▶ TASK OBJECTIVE
Reproduce the lines below exactly, starting at the one containing "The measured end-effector" and stopping at the final line.

▶ THE DATA

————

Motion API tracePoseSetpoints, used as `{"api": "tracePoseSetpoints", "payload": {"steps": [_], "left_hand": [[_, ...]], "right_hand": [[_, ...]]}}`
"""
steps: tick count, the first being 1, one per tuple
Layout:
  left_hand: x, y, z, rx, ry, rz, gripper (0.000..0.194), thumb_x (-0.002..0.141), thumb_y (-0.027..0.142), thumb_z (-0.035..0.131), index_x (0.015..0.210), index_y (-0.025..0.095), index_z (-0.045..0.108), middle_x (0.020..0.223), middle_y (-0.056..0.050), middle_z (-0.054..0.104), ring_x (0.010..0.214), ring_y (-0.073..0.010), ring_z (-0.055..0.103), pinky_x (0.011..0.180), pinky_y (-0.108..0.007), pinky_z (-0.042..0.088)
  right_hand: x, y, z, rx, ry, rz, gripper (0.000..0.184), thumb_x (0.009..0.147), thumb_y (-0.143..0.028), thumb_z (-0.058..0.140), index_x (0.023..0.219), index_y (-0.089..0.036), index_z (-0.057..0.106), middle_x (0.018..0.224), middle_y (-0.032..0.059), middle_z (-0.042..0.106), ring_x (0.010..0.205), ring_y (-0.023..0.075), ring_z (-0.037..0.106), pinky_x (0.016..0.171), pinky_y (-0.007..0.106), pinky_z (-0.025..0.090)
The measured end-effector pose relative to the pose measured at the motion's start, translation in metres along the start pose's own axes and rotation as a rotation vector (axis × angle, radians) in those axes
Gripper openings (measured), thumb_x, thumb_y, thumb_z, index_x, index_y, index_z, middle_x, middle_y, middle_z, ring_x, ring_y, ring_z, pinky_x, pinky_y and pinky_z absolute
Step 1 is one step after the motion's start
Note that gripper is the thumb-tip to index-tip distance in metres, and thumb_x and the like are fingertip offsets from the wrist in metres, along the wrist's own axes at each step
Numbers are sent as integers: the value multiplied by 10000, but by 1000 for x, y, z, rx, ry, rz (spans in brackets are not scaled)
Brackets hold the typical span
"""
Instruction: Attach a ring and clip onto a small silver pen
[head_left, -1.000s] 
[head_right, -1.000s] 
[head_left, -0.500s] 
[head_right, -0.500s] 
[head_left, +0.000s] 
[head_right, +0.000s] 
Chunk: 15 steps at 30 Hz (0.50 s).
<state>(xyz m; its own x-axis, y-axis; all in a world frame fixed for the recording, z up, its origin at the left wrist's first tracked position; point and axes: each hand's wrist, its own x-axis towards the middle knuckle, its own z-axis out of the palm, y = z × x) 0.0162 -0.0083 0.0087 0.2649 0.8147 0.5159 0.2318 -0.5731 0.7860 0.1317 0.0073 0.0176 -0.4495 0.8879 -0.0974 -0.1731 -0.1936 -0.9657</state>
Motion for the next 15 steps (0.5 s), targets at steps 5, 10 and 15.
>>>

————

▶ THE ANSWER
The measured end-effector pose relative to the pose measured at the motion's start, translation in metres along the start pose's own axes and rotation as a rotation vector (axis × angle, radians) in those axes
Gripper openings (measured), thumb_x, thumb_y, thumb_z, index_x, index_y, index_z, middle_x, middle_y, middle_z, ring_x, ring_y, ring_z, pinky_x, pinky_y and pinky_z absolute
Step 1 is one step after the motion's start
Note that gripper is the thumb-tip to index-tip distance in metres, and thumb_x and the like are fingertip offsets from the wrist in metres, along the wrist's own axes at each step
Numbers are sent as integers: the value multiplied by 10000, but by 1000 for x, y, z, rx, ry, rz (spans in brackets are not scaled)
Brackets hold the typical span
"""
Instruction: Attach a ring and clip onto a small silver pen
[head_left, -1.000s] 
[head_right, -1.000s] 
[head_left, -0.500s] 
[head_right, -0.500s] 
[head_left, +0.000s] 
[head_right, +0.000s] 
Chunk: 15 steps at 30 Hz (0.50 s).
<state>(xyz m; its own x-axis, y-axis; all in a world frame fixed for the recording, z up, its origin at the left wrist's first tracked position; point and axes: each hand's wrist, its own x-axis towards the middle knuckle, its own z-axis out of the palm, y = z × x) 0.0162 -0.0083 0.0087 0.2649 0.8147 0.5159 0.2318 -0.5731 0.7860 0.1317 0.0073 0.0176 -0.4495 0.8879 -0.0974 -0.1731 -0.1936 -0.9657</state>
Motion for the next 15 steps (0.5 s), targets at steps 5, 10 and 15.
>>>

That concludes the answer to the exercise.